I have successfully been using both topGO and goslim in R for exploratory analysis of GO terms in a non-model transcriptome.
goSlim produces summary statistics and graphics describing the distribution of goTerms across the goSlim of choice. However, I want the goSlim allocation applied to each transcript in my analysis so that I can then use this information in subsequent analyses. I am sure that this should be a simple task, but I have played with both goProfile and the map2slim.pl GO tool and have still not achieved this. Can anyone suggest a way of doing this?
On a similar topic: I have GO annotations (produced from Trinotate) for my transcripts, but a lot of tools require the GO EvidenceCodes. How can I generate these? I have tried getEvidence()
in R, but this seems appropriate only to extract EvidenceCodes from data which already contains them.
Help and advice is much appreciated,
Oli
Reema,
Thanks for these suggestions. I had tried these approaches, but have not been able to extract the information I require. As you suggest however, I might resort to artificially assigning IEA to all my data as a cheat fix.

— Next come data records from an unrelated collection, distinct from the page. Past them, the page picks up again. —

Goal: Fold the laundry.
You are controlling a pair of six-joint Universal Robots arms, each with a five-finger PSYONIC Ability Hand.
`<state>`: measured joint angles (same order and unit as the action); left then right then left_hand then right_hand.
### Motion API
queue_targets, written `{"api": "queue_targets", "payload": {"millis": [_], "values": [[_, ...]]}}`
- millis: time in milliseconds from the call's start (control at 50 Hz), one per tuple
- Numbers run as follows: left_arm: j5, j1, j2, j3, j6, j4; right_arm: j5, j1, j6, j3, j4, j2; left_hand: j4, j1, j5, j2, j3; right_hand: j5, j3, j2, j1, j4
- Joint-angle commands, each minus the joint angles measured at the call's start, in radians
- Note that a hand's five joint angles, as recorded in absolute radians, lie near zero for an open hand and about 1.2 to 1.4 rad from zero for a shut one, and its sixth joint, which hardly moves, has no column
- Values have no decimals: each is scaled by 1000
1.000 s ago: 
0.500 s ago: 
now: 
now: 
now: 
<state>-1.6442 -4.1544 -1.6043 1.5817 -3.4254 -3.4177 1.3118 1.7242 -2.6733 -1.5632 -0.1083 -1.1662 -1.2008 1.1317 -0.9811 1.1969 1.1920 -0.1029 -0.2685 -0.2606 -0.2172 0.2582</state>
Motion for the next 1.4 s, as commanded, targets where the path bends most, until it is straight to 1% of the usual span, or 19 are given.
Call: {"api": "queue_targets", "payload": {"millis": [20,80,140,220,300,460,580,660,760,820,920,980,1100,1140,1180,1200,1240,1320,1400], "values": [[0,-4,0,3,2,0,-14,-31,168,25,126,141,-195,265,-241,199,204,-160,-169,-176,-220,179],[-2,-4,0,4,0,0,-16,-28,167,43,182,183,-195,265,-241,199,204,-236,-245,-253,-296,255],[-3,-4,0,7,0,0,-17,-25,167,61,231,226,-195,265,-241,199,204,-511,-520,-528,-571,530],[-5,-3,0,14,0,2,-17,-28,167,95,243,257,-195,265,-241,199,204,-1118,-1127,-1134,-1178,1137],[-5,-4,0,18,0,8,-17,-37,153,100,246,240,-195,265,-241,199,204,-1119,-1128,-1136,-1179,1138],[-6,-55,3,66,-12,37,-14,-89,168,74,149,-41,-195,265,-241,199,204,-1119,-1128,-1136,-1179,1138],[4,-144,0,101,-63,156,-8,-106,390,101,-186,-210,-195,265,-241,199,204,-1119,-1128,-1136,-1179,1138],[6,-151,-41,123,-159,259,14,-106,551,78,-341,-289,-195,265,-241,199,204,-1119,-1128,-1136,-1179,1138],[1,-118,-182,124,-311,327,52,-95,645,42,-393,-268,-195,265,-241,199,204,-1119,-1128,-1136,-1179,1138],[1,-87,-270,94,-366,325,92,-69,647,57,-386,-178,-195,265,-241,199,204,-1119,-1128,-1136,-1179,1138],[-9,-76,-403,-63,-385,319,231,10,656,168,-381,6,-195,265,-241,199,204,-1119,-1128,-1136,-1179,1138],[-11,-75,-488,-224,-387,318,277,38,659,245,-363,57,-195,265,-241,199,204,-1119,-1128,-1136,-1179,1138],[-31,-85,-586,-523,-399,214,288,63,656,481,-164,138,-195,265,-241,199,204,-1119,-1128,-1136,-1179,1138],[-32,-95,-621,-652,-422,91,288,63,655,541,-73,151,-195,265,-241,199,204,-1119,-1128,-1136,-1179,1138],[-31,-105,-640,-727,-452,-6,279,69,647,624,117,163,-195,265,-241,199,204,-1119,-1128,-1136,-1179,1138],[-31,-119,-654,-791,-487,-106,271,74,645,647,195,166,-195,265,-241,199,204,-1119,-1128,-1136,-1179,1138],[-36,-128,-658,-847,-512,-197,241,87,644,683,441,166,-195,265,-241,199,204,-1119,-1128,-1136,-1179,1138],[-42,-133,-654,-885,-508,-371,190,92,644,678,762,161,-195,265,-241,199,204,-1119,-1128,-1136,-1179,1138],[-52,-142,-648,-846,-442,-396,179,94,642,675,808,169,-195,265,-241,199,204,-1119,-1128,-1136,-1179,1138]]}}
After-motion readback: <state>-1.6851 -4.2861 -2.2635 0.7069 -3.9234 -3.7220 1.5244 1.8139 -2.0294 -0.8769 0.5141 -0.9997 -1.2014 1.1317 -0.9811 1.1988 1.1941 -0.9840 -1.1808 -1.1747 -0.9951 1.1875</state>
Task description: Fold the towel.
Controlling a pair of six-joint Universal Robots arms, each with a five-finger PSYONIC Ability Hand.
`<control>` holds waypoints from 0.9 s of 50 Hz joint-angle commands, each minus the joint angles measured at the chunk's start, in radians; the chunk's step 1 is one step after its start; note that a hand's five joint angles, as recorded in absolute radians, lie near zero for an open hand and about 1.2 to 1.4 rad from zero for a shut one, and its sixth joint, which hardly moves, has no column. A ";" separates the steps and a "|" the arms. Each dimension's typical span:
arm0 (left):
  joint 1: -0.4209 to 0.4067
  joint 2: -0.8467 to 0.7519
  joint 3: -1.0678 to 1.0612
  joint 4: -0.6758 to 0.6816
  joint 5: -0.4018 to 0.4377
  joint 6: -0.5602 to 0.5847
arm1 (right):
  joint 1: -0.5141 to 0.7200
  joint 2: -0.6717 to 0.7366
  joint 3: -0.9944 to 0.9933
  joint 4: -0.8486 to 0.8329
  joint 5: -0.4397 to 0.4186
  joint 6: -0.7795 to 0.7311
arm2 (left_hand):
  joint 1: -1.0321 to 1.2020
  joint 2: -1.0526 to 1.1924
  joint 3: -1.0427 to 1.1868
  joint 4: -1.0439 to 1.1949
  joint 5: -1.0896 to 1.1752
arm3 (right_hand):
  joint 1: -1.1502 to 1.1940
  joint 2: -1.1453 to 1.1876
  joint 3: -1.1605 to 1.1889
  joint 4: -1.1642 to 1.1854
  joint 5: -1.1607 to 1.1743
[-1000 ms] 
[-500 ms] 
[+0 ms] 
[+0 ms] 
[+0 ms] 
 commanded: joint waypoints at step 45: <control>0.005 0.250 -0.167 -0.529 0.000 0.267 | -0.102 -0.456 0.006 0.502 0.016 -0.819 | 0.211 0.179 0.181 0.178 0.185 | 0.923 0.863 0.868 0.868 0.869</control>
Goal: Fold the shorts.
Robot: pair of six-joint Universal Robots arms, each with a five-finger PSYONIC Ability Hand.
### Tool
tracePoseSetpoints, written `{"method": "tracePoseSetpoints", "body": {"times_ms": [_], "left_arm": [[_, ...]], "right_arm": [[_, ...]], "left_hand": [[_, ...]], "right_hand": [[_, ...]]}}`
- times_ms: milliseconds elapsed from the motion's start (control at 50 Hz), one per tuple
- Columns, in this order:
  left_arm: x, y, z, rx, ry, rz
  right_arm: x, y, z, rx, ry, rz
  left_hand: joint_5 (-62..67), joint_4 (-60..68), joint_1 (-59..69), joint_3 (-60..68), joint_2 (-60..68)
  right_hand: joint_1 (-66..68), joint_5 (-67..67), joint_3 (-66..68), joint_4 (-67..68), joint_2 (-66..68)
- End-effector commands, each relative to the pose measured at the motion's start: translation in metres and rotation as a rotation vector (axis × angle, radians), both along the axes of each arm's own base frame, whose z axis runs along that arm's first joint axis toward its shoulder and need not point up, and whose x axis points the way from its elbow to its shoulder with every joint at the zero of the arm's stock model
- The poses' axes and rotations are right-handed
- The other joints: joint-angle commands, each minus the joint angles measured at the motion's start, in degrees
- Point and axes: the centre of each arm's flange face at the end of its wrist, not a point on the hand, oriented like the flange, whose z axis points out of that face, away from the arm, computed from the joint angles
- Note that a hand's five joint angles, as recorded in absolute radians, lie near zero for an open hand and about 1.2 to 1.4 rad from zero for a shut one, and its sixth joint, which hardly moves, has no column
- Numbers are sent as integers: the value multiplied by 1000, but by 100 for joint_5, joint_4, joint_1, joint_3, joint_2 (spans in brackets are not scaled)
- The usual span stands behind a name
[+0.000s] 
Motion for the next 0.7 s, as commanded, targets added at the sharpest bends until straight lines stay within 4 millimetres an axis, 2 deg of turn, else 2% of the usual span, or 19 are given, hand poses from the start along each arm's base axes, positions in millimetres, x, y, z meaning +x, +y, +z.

I am still completely stuck on how to 'slice' GO data at different levels so as to reduce, or condense, the number of annotations assigned to each transcript. goSlim must be doing this process to generate its output, but how do I get at these 'per transcript' data as opposed to a summary count table?
Hello Oliver,
Could you please describe what is your output and summary count data? Might be just a sample output?